• _TRY IT_: Look below and pull out each line with the word "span".

• _THE DATA_:

■ ■ ■ ■ ■

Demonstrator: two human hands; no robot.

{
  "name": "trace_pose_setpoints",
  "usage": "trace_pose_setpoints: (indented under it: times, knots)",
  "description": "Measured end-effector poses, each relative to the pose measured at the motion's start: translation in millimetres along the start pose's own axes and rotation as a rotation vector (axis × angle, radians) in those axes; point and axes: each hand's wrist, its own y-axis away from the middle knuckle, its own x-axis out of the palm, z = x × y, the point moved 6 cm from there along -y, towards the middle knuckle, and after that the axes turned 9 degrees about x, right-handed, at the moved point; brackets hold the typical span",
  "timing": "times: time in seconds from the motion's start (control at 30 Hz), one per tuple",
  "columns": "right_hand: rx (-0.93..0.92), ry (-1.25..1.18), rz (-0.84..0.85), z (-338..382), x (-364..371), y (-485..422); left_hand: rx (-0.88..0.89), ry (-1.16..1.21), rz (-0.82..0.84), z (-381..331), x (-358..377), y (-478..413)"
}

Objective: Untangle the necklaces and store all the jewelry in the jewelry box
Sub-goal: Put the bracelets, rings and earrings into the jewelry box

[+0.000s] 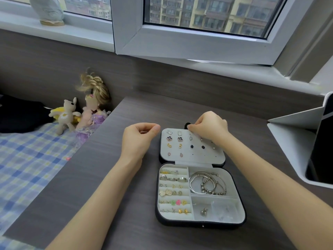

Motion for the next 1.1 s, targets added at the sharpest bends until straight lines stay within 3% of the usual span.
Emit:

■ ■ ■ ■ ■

• _RESPONSE BOX_:
  "description": "Measured end-effector poses, each relative to the pose measured at the motion's start: translation in millimetres along the start pose's own axes and rotation as a rotation vector (axis × angle, radians) in those axes; point and axes: each hand's wrist, its own y-axis away from the middle knuckle, its own x-axis out of the palm, z = x × y, the point moved 6 cm from there along -y, towards the middle knuckle, and after that the axes turned 9 degrees about x, right-handed, at the moved point; brackets hold the typical span",
Motion for the next 1.1 s, targets added at the sharpest bends until straight lines stay within 3% of the usual span.

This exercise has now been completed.